CF2097B Baggage Claim

Every airport has a baggage claim area, and Balbesovo Airport is no exception. At some point, one of the administrators at Sheremetyevo came up with an unusual idea: to change the traditional shape of the baggage claim conveyor from a carousel to a more complex form. Suppose that the baggage claim area is represented as a rectangular grid of size $ n \times m $ . The administration proposed that the path of the conveyor should pass through the cells $ p_1, p_2, \ldots, p_{2k+1} $ , where $ p_i = (x_i, y_i) $ . For each cell $ p_i $ and the next cell $ p_{i+1} $ (where $ 1 \leq i \leq 2k $ ), these cells must share a common side. Additionally, the path must be simple, meaning that for no pair of indices $ i \neq j $ should the cells $ p_i $ and $ p_j $ coincide. Unfortunately, the route plan was accidentally spoiled by spilled coffee, and only the cells with odd indices of the path were preserved: $ p_1, p_3, p_5, \ldots, p_{2k+1} $ . Your task is to determine the number of ways to restore the original complete path $ p_1, p_2, \ldots, p_{2k+1} $ given these $ k+1 $ cells. Since the answer can be very large, output it modulo $ 10^9+7 $ .
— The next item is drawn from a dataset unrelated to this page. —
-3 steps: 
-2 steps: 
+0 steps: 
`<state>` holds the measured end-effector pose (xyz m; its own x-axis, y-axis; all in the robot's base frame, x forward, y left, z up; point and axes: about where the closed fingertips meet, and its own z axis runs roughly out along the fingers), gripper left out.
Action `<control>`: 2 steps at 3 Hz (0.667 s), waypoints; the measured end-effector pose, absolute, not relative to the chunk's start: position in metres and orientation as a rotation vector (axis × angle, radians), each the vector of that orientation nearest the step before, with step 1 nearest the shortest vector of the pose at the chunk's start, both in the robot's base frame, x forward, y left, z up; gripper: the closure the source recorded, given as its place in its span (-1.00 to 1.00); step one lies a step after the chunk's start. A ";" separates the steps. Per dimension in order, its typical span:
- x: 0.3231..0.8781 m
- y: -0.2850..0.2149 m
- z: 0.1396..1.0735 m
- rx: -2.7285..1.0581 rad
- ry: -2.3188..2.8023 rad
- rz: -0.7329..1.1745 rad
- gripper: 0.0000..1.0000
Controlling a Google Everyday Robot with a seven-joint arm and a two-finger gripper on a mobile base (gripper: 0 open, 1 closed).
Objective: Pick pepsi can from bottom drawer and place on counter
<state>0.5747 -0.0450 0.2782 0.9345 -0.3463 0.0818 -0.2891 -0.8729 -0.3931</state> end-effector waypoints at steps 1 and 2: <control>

Each test contains multiple test cases. The first line contains the number of test cases $ t $ ( $ 1 \le t \le 3 \cdot 10^4 $ ). The description of the test cases follows. The first line of each test case contains three integers $ n $ , $ m $ , and $ k $ ( $ 1 \le n, m \le 1000 $ , $ n \cdot m \ge 3 $ , $ 1 \le k \le \left\lfloor \frac12 (n m - 1) \right\rfloor $ ) — the dimensions of the grid and a parameter defining the length of the path. Next, there are $ k+1 $ lines, the $ i $ -th of which contains two integers $ x_{2i-1} $ and $ y_{2i-1} $ ( $ 1 \le x_{2i-1} \le n $ , $ 1 \le y_{2i-1} \le m $ ) — the coordinates of the cell $ p_{2i-1} $ that lies on the path. It is guaranteed that all pairs $ (x_{2i-1}, y_{2i-1}) $ are distinct. It is guaranteed that the sum $ n \cdot m $ over all test cases does not exceed $ 10^6 $ .

For each test case, output a single integer — the number of ways to restore the original complete path modulo $ 10^9+7 $ .

In the first test case, there are two possible paths: - $ (1,1) \to (2,1) \to (2, 2) \to (2, 3) \to (2, 4) $ - $ (1,1) \to (1,2) \to (2, 2) \to (2, 3) \to (2, 4) $ In the second test case, there is no suitable path, as the cells $ (1,1) $ and $ (1,4) $ do not have a common neighboring cell.